### [BRIEF]
Skip the pictures. Set down, word for word, the lines from the start of the material up to and including the line with "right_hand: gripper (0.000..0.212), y".
□ □ □
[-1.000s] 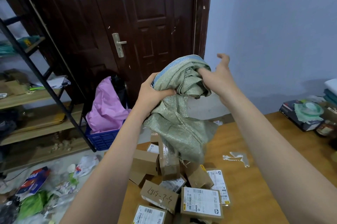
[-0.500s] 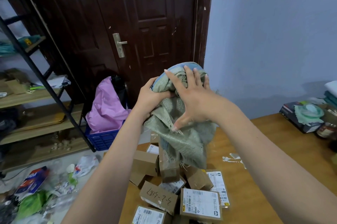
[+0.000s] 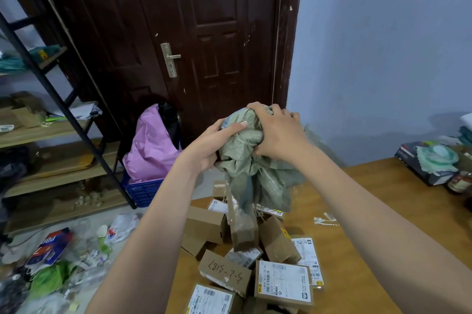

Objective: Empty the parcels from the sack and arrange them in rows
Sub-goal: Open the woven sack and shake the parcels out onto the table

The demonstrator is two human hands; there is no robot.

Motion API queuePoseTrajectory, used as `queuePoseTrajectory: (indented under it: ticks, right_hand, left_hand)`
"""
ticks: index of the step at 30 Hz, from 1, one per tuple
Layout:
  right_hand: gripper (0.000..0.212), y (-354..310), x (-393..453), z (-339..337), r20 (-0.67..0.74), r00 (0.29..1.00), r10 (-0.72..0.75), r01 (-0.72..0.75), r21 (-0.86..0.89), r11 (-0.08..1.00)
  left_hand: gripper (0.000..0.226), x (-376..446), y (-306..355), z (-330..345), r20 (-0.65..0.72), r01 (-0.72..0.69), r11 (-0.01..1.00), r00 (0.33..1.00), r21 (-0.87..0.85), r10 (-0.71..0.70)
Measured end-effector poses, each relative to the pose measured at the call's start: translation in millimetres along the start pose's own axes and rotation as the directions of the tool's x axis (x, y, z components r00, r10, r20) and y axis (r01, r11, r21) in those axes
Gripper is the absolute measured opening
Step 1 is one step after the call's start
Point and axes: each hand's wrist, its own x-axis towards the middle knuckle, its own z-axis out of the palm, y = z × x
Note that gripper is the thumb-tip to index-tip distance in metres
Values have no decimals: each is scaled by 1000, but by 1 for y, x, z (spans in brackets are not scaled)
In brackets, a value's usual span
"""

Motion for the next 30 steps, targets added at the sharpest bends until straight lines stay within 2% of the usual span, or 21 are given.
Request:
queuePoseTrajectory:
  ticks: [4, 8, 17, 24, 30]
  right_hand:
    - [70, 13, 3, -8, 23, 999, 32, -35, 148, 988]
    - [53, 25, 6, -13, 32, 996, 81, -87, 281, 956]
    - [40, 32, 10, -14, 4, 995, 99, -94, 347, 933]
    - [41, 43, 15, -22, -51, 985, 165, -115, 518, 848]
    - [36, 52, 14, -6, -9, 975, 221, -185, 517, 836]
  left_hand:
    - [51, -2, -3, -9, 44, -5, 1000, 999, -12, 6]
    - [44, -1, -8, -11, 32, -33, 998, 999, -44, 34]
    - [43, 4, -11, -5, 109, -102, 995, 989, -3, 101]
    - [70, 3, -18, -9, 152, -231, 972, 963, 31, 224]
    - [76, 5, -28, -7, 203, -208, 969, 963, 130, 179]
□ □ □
### [ANSWER BOX]
[-1.000s] 
[-0.500s] 
[+0.000s] 

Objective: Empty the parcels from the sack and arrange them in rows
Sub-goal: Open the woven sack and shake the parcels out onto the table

The demonstrator is two human hands; there is no robot.

Motion API queuePoseTrajectory, used as `queuePoseTrajectory: (indented under it: ticks, right_hand, left_hand)`
"""
ticks: index of the step at 30 Hz, from 1, one per tuple
Layout:
  right_hand: gripper (0.000..0.212), y (-354..310), x (-393..453), z (-339..337), r20 (-0.67..0.74), r00 (0.29..1.00), r10 (-0.72..0.75), r01 (-0.72..0.75), r21 (-0.86..0.89), r11 (-0.08..1.00)

No more is needed for this exercise.